# 08 Versa Sedan Hard to Start



## ttnation (Oct 3, 2007)

Just bought 08 Versa. Problem: Takes two times to start car. Took to dealership and they couldnt find problem, because there is no problem when I take it to them. It only does this on my own time.


----------



## offshore1 (Jul 22, 2008)

They should "know" about the problem.
Just had mine done. It is new-only 400 miles.
No biggie though, I believe it is a fuel pressure regulator.


----------



## metro273 (Sep 16, 2005)

There is a TSB on this complaint. The fuel regulator, that's attached to the fuel pump assembly, needs to be replaced. If your still under warranty, make an appointment!


----------



## Calimoxo2 (Jan 25, 2005)

Take this into the dealer...

Versa (C11) 07-09

NTB07094

* IF YOU CONFIRM: The engine needs to be cranked for a long time (4-10 seconds) before the engine starts. And Fuel system pressure after engine shutoff drops lower than 200 kPa (29 psi) after 30 minutes time. ACTION: Replace the fuel pressure regulator.
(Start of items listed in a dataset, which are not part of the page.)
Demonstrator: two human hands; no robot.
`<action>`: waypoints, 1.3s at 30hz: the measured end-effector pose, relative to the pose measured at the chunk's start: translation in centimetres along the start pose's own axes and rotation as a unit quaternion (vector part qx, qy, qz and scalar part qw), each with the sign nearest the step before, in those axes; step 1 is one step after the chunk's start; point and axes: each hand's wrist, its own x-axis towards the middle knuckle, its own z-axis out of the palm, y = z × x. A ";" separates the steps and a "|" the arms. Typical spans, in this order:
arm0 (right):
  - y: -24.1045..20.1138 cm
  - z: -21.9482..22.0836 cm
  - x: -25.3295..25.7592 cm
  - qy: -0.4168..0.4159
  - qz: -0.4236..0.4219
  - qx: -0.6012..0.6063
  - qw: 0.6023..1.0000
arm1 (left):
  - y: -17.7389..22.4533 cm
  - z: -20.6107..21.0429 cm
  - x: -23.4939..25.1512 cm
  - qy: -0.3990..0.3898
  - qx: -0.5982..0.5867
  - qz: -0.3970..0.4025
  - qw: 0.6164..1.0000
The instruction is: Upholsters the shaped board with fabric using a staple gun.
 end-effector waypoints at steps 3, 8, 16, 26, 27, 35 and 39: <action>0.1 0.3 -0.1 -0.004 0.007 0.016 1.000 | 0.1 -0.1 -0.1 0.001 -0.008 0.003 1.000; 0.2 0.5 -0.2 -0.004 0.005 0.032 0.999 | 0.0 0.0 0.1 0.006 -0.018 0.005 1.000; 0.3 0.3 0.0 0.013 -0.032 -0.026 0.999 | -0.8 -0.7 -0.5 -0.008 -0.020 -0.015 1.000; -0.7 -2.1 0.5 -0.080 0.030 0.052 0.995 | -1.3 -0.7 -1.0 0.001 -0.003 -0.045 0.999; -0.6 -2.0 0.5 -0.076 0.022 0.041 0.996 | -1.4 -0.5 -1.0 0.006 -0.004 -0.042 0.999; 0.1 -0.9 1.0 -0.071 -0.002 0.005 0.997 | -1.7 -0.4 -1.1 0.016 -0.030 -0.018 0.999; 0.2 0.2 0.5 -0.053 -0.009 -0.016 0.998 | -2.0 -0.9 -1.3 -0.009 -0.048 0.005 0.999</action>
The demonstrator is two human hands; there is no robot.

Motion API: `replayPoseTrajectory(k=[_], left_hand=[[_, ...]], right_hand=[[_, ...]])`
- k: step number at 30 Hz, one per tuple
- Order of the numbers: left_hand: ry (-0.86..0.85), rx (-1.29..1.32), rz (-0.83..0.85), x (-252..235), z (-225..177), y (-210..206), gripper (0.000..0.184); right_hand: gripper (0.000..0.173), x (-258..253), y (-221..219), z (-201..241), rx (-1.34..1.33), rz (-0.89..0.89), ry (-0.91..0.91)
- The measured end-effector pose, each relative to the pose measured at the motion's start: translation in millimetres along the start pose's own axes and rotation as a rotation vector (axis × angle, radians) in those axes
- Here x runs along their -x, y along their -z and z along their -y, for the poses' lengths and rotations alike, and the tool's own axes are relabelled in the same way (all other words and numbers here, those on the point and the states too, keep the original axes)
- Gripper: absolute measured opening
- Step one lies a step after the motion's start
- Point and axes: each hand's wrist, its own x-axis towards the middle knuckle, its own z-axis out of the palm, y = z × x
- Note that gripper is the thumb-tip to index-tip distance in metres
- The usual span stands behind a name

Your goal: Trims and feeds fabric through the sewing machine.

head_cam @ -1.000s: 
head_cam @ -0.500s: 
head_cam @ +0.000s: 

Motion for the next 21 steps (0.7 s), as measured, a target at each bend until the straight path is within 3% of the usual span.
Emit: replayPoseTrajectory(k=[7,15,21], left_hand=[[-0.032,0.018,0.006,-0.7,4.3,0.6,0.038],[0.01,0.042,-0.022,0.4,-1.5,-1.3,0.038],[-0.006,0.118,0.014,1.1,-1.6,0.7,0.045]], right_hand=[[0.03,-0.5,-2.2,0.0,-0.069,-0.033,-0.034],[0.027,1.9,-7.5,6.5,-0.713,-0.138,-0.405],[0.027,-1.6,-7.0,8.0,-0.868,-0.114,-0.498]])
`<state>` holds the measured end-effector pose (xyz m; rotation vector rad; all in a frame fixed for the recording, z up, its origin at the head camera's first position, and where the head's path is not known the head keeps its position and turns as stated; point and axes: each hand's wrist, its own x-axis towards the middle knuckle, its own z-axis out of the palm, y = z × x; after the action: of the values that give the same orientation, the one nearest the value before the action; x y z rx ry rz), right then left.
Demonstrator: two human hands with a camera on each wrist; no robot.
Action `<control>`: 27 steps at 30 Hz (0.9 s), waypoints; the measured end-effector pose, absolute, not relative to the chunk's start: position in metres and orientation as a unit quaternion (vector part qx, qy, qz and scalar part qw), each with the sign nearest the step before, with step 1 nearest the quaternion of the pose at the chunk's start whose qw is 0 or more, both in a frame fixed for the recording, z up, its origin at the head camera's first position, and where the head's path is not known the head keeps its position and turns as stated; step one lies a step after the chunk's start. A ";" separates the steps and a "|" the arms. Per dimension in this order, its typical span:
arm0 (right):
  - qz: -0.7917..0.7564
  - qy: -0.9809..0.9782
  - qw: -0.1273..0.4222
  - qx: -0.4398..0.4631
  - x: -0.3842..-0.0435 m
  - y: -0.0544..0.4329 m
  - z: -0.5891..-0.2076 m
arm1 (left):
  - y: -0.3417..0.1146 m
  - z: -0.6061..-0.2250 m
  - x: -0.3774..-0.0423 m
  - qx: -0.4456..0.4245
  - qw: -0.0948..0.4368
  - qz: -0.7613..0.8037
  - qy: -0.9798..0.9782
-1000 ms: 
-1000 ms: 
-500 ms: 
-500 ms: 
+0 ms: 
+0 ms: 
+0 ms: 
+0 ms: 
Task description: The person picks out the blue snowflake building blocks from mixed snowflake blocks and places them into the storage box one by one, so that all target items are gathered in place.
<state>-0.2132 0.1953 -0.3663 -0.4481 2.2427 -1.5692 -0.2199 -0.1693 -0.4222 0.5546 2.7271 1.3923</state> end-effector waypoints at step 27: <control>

See the Service Procedure for instructions on replacing the fuel pressure regulator.


----------



## JimBobWay (Nov 11, 2005)

On my 2007 Versa, I had the TSB performed by the dealer. All was well for about 4 weeks then it started acting up again. Took it back and the dealer said they couldn't find the problem. My guess they didn't even look as it fails every time now after being driven for 15 to 30 min. 

So what else can be the problem? Should I replece the regulator again? Maybe the fuel pump too? How about after market stuff? Can I upgrade the whole fuel delivery system? Yes, I'm out of warrentee already...


----------